→ **Work instructions**
Reproduce, with no edits, the line that contains "Would you mind picking out the orange" and all the lines that follow it, ending with the last line of the records.

▶

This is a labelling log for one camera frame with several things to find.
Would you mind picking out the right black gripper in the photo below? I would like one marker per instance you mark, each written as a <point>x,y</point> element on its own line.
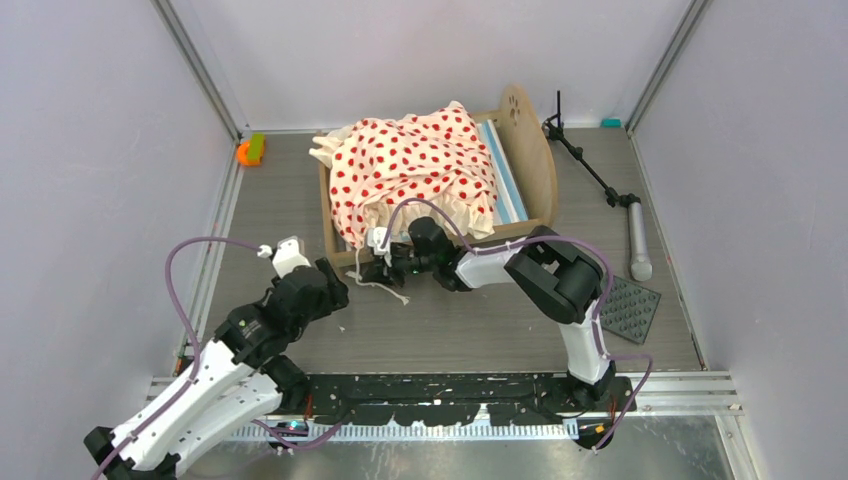
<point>382,271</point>

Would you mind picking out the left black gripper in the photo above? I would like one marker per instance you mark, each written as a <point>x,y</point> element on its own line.
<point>334,296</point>

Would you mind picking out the blue striped mattress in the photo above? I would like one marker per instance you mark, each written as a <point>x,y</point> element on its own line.
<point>509,206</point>

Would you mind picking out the strawberry print ruffled blanket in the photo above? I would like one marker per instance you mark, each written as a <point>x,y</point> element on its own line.
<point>383,174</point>

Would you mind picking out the wooden pet bed frame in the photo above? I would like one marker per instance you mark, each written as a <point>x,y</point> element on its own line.
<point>530,157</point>

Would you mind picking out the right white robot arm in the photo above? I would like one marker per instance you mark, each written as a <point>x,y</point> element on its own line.
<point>562,281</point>

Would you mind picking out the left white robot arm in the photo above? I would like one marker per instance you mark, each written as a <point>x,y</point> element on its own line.
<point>239,376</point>

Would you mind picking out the orange green toy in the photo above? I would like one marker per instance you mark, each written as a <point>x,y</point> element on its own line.
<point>250,153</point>

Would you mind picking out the black perforated pad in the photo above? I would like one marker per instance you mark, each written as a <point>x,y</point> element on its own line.
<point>630,310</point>

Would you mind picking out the black tripod stand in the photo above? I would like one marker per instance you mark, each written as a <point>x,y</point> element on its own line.
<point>614,195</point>

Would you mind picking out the teal small block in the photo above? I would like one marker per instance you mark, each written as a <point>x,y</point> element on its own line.
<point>614,123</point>

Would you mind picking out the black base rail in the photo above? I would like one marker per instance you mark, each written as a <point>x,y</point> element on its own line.
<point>488,406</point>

◀

→ **Task answer**
Would you mind picking out the orange green toy in the photo above? I would like one marker per instance you mark, each written as a <point>x,y</point> element on its own line.
<point>250,153</point>

Would you mind picking out the black perforated pad in the photo above? I would like one marker per instance you mark, each written as a <point>x,y</point> element on its own line.
<point>630,310</point>

Would you mind picking out the black tripod stand in the photo above? I would like one marker per instance you mark, each written as a <point>x,y</point> element on its own line.
<point>614,195</point>

Would you mind picking out the teal small block in the photo above? I would like one marker per instance you mark, each written as a <point>x,y</point> element on its own line.
<point>614,123</point>

Would you mind picking out the black base rail in the photo above? I would like one marker per instance you mark, each written as a <point>x,y</point> element on its own line.
<point>488,406</point>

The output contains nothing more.